The choice of mode depends on the application and task requirements. Encoders use only self-attention, while decoders use both self-attention and cross-attention. In decoders, self-attention must be causal (attending only to previous tokens), whereas in encoders it can be non-causal. This difference influences the design of efficient self-attention mechanisms and presents unique challenges.
Taxonomy of Efficient Transformers
Efficient Transformers use a variety of strategies to reduce the computational and memory demands of self-attention. These strategies can be grouped into the following categories:
- Fixed Attention Patterns: Restrict each token’s attention to a predefined subset of tokens, rather than the entire sequence.
- Blockwise: Divide the sequence into blocks; tokens attend only within their block.

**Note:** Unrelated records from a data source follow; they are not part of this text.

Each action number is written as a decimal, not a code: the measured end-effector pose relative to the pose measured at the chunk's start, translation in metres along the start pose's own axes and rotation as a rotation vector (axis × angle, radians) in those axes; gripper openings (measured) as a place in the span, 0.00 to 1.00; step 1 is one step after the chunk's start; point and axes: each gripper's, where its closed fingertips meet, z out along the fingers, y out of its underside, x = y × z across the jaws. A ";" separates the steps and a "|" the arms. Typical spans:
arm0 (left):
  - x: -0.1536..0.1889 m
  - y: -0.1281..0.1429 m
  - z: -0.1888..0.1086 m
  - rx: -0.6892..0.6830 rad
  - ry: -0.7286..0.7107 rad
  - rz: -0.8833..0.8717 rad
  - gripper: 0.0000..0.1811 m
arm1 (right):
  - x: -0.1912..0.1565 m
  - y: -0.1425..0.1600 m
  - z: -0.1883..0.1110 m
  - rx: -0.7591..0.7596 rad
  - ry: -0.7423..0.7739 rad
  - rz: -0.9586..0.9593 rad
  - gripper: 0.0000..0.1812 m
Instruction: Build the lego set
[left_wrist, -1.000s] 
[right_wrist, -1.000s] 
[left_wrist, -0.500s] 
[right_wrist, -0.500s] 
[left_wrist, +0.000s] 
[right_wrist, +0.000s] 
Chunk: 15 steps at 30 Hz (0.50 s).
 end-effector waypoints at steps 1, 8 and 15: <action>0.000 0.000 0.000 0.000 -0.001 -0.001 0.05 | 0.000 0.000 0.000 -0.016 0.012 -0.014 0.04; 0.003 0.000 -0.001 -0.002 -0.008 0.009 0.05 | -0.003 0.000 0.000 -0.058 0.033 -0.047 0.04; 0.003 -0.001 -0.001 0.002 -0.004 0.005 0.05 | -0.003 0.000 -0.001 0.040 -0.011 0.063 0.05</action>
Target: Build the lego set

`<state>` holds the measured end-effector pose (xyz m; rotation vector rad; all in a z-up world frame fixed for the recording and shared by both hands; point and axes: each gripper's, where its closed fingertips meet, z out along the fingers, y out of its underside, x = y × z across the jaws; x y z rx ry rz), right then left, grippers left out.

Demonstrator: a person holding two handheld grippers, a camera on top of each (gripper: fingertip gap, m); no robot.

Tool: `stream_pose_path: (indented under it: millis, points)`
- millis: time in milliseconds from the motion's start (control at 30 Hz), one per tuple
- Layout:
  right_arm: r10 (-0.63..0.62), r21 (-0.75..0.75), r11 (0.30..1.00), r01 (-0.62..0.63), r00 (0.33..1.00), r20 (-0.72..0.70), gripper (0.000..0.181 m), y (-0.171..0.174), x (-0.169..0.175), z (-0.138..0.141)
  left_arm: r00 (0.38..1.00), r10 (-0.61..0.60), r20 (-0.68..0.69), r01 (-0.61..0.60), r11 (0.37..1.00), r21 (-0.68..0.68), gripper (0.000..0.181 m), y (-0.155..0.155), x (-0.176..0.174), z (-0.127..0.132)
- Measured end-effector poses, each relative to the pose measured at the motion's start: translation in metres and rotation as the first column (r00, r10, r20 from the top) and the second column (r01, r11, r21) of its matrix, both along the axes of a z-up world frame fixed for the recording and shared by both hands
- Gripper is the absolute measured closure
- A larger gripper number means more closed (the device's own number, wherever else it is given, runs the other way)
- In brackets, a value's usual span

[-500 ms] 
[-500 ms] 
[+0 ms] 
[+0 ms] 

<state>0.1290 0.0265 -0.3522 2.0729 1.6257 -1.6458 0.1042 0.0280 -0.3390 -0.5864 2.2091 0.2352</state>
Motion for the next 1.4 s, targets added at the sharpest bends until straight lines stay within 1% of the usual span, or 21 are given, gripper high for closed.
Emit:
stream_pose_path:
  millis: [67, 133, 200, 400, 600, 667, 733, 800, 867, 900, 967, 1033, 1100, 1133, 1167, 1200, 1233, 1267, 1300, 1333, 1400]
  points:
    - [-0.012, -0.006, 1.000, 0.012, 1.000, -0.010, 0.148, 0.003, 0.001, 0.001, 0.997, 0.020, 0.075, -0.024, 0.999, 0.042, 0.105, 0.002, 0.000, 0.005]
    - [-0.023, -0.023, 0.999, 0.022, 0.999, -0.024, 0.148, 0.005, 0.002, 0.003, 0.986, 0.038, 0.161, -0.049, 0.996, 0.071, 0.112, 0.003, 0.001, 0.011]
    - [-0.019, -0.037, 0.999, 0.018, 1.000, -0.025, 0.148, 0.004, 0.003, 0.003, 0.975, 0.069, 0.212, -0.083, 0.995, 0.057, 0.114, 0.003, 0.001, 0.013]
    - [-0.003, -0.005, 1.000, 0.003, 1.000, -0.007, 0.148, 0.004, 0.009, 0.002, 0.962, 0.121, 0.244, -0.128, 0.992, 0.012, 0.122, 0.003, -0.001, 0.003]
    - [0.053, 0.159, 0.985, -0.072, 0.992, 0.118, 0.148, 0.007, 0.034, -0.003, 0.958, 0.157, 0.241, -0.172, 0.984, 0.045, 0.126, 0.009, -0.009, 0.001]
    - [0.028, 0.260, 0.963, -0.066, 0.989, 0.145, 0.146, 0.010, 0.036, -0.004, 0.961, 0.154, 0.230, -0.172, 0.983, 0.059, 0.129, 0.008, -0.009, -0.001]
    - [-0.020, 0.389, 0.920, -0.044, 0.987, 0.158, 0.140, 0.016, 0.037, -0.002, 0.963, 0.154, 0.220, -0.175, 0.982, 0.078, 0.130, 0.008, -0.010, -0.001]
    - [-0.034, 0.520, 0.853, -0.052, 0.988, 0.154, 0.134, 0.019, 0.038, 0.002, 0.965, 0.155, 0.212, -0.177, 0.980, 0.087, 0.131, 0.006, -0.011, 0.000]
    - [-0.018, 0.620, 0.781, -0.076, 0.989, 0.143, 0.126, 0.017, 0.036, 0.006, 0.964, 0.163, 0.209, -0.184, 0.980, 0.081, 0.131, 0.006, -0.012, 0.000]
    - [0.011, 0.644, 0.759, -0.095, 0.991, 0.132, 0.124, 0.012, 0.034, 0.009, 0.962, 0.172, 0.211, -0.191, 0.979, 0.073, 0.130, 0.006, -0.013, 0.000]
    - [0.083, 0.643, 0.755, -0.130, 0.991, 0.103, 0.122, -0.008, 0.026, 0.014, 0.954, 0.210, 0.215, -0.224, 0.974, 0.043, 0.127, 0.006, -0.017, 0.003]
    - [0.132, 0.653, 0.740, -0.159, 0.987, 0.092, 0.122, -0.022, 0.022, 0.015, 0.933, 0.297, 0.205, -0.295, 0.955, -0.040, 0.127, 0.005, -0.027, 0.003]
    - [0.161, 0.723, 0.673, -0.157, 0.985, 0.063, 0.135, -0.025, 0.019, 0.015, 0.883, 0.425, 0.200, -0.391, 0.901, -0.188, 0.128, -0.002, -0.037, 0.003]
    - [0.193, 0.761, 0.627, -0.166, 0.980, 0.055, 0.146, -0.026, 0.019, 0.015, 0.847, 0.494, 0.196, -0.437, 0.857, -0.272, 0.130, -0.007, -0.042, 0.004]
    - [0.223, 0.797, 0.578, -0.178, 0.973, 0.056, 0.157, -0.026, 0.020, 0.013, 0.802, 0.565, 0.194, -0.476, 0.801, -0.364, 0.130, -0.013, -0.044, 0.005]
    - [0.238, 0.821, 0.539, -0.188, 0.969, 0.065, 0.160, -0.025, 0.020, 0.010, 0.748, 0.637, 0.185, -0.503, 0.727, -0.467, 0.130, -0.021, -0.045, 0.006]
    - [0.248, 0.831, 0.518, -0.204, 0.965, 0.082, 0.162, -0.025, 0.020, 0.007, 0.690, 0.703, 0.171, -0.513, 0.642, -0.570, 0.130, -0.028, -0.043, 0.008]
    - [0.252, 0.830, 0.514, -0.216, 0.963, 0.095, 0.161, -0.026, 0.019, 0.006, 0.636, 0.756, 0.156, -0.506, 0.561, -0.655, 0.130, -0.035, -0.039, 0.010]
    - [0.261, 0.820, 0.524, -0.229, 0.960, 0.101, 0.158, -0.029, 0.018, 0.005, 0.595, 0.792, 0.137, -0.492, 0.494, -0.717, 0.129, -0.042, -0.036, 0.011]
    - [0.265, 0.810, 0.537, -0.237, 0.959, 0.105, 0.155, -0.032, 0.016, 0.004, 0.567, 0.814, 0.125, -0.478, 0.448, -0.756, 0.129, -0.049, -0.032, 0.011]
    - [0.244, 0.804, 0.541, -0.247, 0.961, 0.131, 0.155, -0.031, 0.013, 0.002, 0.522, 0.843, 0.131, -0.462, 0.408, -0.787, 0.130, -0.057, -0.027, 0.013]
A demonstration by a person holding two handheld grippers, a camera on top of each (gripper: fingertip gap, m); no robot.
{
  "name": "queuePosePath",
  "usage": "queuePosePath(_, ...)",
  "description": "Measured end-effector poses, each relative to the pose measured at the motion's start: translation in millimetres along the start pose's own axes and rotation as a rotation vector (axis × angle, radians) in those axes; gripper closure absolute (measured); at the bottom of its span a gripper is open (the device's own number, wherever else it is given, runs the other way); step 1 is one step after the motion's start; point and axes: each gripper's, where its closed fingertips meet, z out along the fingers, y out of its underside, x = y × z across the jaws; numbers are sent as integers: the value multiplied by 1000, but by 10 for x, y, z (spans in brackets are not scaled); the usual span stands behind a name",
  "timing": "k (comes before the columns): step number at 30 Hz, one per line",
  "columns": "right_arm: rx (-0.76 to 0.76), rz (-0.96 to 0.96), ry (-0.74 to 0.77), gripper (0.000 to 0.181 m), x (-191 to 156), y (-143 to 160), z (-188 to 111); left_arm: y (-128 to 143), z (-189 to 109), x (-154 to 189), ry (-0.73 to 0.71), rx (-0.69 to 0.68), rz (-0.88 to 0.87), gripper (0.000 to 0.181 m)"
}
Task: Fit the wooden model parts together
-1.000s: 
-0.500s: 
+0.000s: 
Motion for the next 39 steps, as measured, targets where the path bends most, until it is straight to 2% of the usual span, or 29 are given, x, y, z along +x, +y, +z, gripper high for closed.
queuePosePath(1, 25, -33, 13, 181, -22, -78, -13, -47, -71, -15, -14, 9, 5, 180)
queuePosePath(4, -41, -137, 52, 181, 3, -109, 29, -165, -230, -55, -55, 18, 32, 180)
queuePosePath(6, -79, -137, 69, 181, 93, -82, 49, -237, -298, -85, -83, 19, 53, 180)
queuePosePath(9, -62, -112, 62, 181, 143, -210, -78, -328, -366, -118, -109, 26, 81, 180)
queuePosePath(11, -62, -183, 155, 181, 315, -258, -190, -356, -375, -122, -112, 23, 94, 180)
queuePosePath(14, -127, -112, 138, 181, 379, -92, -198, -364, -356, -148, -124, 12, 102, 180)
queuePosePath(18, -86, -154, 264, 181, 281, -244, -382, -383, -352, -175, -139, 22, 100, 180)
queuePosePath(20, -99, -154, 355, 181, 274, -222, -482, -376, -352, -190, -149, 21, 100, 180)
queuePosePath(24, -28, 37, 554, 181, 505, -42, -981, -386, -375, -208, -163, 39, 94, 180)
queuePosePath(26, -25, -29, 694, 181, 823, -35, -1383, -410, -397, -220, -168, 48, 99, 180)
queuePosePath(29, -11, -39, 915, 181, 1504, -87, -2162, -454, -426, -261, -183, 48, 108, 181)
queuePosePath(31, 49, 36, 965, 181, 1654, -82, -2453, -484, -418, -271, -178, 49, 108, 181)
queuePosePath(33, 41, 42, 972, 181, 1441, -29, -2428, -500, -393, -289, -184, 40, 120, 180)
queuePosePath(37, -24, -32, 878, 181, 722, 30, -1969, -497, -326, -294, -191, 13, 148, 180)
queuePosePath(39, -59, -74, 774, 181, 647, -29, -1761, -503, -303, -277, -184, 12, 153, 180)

- Strided: Tokens attend to others at fixed intervals.
-
Compressed: Reduce sequence length before attention (e.g., pooling or strided convolution).
-
Combined Patterns: Integrate multiple attention patterns to enhance coverage and flexibility.
-
Learned Attention Patterns: The model learns which tokens to attend to during training, often by assigning tokens to clusters or buckets based on relevance.
-
Neural Memory Modules: Introduce learnable memory components that aggregate information from the entire sequence, acting as global tokens or memory slots.
-
Low-Rank Approximations: Use low-rank factorization to approximate the attention matrix, reducing computational cost.
-
Kernel-Based Methods: Reformulate attention as kernel operations, avoiding explicit computation of the full attention matrix.
-
Recurrent Memory Connections: Extend blockwise attention by connecting blocks in a recurrent manner, allowing information flow across blocks.
-
Downsampling Techniques: Shorten the input sequence using pooling or striding before applying attention.
-
Sparse Models: Activate only a subset of model parameters for each input, often using adaptive or learned sparsity mechanisms (e.g., Mixture-of-Experts).
These categories provide a framework for understanding the diverse approaches to making Transformers more efficient, and help guide the selection of models for specific tasks and constraints.
Key Models and Approaches
This section highlights notable efficient transformer models, summarizing their core ideas, techniques, and how they fit into the taxonomy above.
Memory Compressed Transformer (Liu et al., 2018)
- Main idea: Combines local blockwise attention with sequence compression to reduce complexity.
- Techniques:
- Local attention within blocks (Fixed Attention Pattern)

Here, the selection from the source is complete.